Steven Cheung, a spokesman for the Trump campaign, cited a post the former president made about the Twitter Files on his social media app Truth Social, which specifically knocked former Twitter lawyer and ex-FBI general counsel Jim Baker, who Zweig reported wanted Twitter to suppress the then-president’s Twitter account over an optimistic COVID tweet from Oct. 2020. Cheung also shared a campaign statement touting Trump’s record combating COVID, but did not respond to the multiple inquiries regarding the Trump administration’s apparent role in social media censorship.
Neither Kratsios, Pence’s office, nor the Biden White House responded to Fox News’ requests for comment. Twitter also did not respond to a request for comment.
Each installment of the “Twitter Files” was shared by the journalists tapped by Twitter owner Elon Musk to address various controversies.

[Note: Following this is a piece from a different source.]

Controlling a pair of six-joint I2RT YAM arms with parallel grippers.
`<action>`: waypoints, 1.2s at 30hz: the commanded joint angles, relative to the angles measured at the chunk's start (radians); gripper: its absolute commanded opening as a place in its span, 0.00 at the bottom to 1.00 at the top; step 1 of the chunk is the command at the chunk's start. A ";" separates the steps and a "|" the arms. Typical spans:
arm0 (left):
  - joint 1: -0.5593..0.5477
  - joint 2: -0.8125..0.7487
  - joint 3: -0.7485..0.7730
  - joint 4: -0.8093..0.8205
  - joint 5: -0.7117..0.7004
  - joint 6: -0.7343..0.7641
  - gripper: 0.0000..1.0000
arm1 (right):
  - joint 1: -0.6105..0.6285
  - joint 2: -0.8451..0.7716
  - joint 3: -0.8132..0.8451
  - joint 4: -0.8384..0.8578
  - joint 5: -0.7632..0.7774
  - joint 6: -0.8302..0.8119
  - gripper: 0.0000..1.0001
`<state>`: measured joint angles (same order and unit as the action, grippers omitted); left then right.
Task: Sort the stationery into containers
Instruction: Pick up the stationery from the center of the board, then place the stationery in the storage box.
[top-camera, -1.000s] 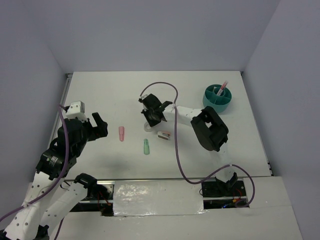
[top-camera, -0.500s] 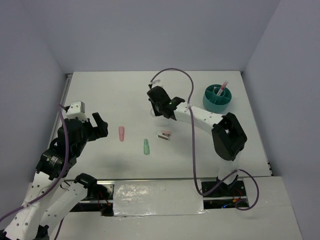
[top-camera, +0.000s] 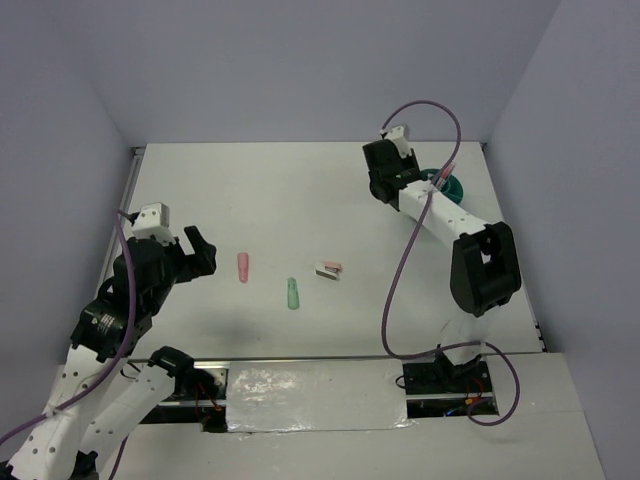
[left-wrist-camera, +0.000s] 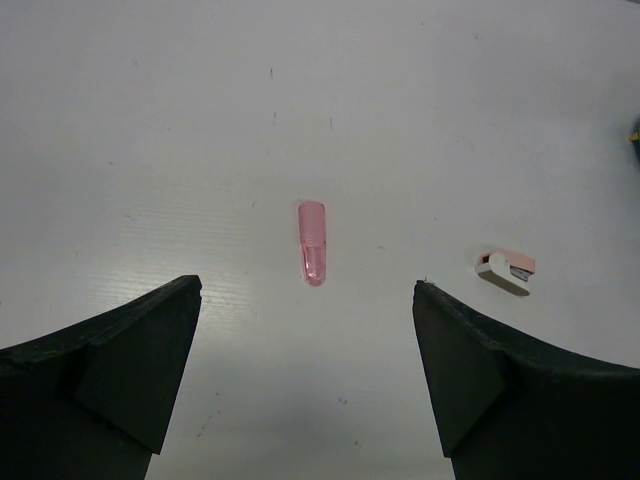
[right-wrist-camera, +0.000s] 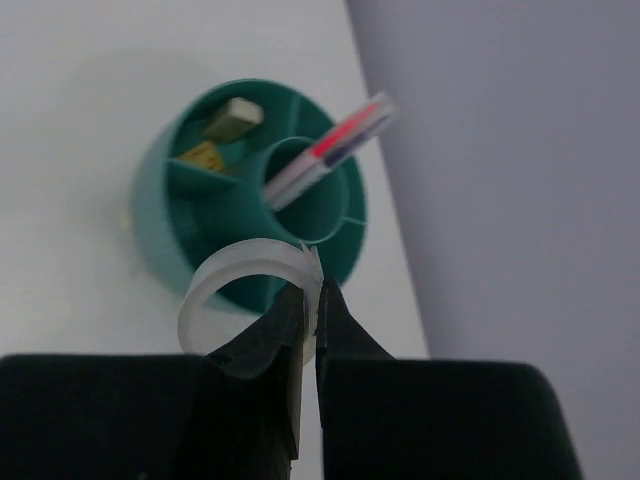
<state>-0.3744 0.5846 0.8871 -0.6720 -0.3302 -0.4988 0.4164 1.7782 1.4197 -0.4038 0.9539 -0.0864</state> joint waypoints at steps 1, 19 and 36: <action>0.003 -0.014 -0.004 0.045 0.022 0.022 0.99 | -0.028 -0.016 0.005 0.121 0.147 -0.194 0.00; 0.003 -0.026 -0.005 0.055 0.057 0.032 0.99 | -0.071 0.167 0.008 0.499 0.213 -0.581 0.07; 0.003 -0.029 -0.005 0.055 0.059 0.034 0.99 | -0.082 0.217 -0.018 0.411 0.181 -0.472 0.16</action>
<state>-0.3744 0.5648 0.8818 -0.6609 -0.2817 -0.4931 0.3458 1.9881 1.4132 0.0021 1.1328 -0.6018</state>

Substack writer Matt Taibbi went viral with the first installment in early December with his “Twitter Files” focusing on Twitter’s internal discussions leading to it censor the Hunter Biden laptop story during the 2020 presidential election, with some officials struggling to explain how it violated its “hacked materials” policies.
It was later revealed that the first batch of “Twitter Files” was vetted without Musk’s knowledge by Twitter deputy general counsel Jim Baker, who previously served as the FBI’s general counsel and was involved in the Russia probe. Musk fired Baker shortly thereafter.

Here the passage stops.